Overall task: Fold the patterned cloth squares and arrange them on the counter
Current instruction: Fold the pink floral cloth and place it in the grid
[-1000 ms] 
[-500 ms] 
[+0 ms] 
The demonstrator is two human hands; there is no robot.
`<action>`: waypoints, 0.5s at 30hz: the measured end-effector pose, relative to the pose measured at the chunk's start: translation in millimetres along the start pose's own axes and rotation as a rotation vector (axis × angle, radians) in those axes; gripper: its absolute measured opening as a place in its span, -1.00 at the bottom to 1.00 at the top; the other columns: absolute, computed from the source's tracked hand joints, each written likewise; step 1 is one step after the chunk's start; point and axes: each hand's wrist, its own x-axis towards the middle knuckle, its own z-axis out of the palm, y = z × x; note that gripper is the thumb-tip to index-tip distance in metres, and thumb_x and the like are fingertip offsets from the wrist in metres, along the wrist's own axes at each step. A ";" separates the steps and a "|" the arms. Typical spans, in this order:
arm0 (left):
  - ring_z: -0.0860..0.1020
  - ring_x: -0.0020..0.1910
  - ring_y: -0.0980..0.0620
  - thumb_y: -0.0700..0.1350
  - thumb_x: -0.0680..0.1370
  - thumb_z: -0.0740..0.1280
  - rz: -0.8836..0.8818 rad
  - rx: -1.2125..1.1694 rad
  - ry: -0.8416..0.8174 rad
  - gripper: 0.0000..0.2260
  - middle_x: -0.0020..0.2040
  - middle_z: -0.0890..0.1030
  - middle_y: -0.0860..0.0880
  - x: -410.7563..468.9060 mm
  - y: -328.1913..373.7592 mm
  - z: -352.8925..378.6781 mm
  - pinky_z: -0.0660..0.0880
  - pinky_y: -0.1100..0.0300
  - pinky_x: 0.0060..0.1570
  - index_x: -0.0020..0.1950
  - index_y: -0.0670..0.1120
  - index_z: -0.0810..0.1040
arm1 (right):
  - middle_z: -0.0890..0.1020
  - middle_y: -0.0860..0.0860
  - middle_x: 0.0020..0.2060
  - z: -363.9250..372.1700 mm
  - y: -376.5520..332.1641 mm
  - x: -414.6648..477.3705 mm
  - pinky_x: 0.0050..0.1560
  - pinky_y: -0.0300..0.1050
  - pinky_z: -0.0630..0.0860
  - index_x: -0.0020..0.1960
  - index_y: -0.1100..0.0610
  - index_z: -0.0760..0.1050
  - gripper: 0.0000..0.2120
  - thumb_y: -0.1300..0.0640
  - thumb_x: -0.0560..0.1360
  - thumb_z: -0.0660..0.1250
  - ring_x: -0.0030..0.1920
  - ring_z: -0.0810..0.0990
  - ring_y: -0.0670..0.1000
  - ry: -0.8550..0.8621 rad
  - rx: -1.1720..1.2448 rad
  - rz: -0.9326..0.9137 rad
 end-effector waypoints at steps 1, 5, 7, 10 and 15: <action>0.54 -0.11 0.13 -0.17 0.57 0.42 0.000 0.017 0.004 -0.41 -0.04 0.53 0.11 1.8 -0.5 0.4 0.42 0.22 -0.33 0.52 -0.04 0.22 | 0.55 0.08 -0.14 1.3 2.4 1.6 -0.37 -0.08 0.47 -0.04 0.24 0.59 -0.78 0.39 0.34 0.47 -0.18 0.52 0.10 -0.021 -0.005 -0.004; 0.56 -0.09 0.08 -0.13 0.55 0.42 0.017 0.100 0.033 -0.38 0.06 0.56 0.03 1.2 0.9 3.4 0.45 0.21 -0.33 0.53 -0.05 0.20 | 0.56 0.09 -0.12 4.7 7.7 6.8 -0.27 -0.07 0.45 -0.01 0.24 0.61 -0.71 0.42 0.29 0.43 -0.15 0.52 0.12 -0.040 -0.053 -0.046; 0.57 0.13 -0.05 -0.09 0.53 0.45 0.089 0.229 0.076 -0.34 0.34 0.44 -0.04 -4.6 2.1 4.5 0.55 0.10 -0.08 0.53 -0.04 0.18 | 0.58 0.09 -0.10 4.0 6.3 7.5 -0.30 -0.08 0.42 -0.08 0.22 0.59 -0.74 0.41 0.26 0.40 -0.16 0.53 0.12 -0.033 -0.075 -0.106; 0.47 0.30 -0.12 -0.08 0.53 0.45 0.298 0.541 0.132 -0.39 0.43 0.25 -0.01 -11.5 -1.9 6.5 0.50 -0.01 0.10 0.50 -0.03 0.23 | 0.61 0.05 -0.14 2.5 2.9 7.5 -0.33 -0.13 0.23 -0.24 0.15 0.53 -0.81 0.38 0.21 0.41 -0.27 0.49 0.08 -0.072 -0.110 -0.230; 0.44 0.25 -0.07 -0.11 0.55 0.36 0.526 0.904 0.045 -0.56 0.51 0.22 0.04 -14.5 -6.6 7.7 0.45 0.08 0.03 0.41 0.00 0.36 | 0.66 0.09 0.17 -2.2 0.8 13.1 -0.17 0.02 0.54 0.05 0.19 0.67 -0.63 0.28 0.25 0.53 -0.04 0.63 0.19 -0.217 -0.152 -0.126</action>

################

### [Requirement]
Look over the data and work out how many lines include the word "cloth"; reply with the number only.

### [Response to the exercise]
2